Я указал пальцем на тюки сена у него за спиной, и он с какой-то усталой покорностью побрел туда и бессильно плюхнулся на сено.
– Как же он тебя запугал? – спросил я.
– Он... пришел в конюшню... и спросил меня.
– По имени?
Он угрюмо кивнул.
– Когда это было?
– Вчера, – хрипло ответил он. – Во время скачек.
– Дальше.
– Он сказал, что все знает. Знает, что корм для старины Ледника лежит в пронумерованных пакетах. – В голосе Ленни прозвучала обида. – Так ведь это никакой не секрет, верно?
– Верно, – подтвердил я.
– Он сказал, что знает, почему... Потому что у миссис Квентин уже издохла одна лошадь... – Ленни умолк с таким видом, словно перед ним разверзлась пропасть. – Он начал говорить, что это сделал я...
– Что сделал?
Ленни молчал.
– Он сказал, что ту лошадь миссис Квентин отравил ты? – подсказал я.
– Я этого не делал. Не делал! – Он был вне себя от возбуждения. – Ничего такого я не делал!
– А тот человек сказал, что это сделал ты?
– Он сказал, что меня за это посадят в тюрьму. "В тюрьме с парнями вроде тебя делают всякие скверные штуки", – так и сказал. – Он содрогнулся.
– Я знаю, делают. И говорит: "Не хочешь же ты подцепить СПИД? А ты его подцепишь, когда попадешь в тюрьму, такой смазливенький мальчик..."

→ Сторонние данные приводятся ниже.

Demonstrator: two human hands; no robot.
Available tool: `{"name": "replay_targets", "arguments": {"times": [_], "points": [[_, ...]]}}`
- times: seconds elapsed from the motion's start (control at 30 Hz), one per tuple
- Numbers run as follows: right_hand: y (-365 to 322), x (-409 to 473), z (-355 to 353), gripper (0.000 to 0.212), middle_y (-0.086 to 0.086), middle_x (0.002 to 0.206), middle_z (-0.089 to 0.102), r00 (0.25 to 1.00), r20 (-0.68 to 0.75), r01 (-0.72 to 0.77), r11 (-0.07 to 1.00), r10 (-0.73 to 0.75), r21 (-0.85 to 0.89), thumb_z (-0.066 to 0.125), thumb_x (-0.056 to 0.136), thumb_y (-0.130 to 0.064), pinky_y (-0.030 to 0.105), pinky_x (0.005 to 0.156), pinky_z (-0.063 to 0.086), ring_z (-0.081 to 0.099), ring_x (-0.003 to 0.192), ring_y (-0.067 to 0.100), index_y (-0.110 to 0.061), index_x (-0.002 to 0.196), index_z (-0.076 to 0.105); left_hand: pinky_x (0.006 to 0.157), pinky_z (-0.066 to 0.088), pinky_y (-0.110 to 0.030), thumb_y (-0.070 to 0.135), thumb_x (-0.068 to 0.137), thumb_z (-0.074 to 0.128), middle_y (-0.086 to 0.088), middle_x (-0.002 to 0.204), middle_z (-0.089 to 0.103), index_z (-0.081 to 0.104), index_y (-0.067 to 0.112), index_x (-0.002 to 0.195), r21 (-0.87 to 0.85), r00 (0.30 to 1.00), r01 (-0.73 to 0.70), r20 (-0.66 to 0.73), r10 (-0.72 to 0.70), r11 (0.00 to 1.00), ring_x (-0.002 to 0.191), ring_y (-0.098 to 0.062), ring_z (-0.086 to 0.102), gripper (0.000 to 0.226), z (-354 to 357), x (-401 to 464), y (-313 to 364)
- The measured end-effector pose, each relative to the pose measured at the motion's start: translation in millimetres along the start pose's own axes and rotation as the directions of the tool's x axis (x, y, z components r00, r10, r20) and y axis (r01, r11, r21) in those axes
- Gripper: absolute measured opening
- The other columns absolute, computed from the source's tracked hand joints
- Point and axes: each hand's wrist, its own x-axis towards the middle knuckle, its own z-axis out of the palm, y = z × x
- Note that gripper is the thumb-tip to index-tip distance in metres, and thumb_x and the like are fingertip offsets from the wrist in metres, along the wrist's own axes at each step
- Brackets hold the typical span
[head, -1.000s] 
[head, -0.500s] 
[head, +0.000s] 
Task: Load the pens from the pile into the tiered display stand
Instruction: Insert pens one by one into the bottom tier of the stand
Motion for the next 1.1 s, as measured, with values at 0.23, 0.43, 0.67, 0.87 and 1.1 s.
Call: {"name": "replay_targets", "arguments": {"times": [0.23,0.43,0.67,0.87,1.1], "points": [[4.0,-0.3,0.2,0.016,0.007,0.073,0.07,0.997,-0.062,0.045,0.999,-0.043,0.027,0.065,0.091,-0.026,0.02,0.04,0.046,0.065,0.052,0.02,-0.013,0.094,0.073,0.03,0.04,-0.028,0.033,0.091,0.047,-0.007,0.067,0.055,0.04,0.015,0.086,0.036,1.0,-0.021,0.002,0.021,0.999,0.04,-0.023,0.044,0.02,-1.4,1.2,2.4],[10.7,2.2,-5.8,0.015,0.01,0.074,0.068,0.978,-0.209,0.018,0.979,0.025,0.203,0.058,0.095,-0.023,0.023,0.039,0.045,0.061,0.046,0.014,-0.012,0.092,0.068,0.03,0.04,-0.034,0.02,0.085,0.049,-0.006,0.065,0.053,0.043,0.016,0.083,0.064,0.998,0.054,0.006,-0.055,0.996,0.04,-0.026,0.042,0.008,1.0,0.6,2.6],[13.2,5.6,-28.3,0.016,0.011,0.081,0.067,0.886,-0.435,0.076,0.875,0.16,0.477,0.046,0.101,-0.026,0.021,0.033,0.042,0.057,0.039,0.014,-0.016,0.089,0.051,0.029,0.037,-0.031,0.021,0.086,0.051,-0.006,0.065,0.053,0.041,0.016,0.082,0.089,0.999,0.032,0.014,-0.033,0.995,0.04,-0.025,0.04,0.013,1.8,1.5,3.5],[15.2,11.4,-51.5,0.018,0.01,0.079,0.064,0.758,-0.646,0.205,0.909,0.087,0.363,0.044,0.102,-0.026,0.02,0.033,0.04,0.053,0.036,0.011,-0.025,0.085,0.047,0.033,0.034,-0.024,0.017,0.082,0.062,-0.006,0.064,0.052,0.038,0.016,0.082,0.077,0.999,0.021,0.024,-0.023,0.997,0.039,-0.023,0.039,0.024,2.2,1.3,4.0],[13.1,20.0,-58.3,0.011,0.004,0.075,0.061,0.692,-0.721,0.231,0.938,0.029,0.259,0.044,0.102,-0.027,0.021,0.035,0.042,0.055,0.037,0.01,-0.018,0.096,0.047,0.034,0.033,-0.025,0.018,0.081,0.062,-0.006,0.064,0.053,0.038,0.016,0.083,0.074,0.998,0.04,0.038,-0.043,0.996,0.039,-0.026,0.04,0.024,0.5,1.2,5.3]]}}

В этот момент он выглядел каким угодно, но только не смазливеньким.
– И что дальше?
– Ну, я... я... – Он сделал судорожный глоток. – Я сказал, что ничего такого не делал, это не я... А он снова говорит, что я попаду в тюрьму и подцеплю СПИД, и еще раз повторил, и еще раз... И я сказал ему... Я сказал ему...
– Что сказал?
– Она хорошая баба, – плачущим голосом произнес он. – Я не хотел...
Он меня заставил...
– Это миссис Квентин отравила свою лошадь? – спросил я осторожно.
– Да, – ответил он с несчастным видом. – Нет. Понимаете... Она дала мне тот пакет с каким-то лакомством... это она сказала, что там лакомство... и велела дать ее лошади так, чтобы никто не видел... Понимаете, за той ее лошадью смотрел не я, у нее был другой конюх. И я дал ее лошади это лакомство, вроде как незаметно... и у нее началась колика, ее раздуло, и она издохла... Ну, я спросил ее, уже потом. Я так перепугался... Но она сказала, что это ужасно, она не думала, что у ее любимой лошади будет колика, и давай никому об этом не скажем, и выдала мне сто долларов, а я не хотел... я не хотел, чтобы меня обвинили, понимаете?